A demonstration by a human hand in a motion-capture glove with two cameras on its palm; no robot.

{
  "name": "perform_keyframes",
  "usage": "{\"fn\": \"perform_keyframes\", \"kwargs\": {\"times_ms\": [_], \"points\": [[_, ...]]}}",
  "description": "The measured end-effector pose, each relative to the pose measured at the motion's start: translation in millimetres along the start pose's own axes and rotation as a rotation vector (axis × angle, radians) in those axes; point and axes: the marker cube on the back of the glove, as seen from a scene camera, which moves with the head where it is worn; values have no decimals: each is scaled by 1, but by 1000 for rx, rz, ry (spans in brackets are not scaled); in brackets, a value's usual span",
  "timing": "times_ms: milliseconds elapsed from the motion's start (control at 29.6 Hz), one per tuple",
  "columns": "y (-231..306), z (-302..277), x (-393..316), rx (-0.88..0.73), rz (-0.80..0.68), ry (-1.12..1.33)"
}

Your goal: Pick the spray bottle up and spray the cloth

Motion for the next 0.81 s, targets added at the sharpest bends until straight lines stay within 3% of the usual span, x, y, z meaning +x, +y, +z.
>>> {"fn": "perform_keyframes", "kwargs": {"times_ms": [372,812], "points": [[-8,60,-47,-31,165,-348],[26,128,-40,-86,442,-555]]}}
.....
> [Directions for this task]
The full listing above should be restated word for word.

> [Expected output]
A demonstration by a human hand in a motion-capture glove with two cameras on its palm; no robot.

{
  "name": "perform_keyframes",
  "usage": "{\"fn\": \"perform_keyframes\", \"kwargs\": {\"times_ms\": [_], \"points\": [[_, ...]]}}",
  "description": "The measured end-effector pose, each relative to the pose measured at the motion's start: translation in millimetres along the start pose's own axes and rotation as a rotation vector (axis × angle, radians) in those axes; point and axes: the marker cube on the back of the glove, as seen from a scene camera, which moves with the head where it is worn; values have no decimals: each is scaled by 1, but by 1000 for rx, rz, ry (spans in brackets are not scaled); in brackets, a value's usual span",
  "timing": "times_ms: milliseconds elapsed from the motion's start (control at 29.6 Hz), one per tuple",
  "columns": "y (-231..306), z (-302..277), x (-393..316), rx (-0.88..0.73), rz (-0.80..0.68), ry (-1.12..1.33)"
}

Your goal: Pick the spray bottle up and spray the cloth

Motion for the next 0.81 s, targets added at the sharpest bends until straight lines stay within 3% of the usual span, x, y, z meaning +x, +y, +z.
>>> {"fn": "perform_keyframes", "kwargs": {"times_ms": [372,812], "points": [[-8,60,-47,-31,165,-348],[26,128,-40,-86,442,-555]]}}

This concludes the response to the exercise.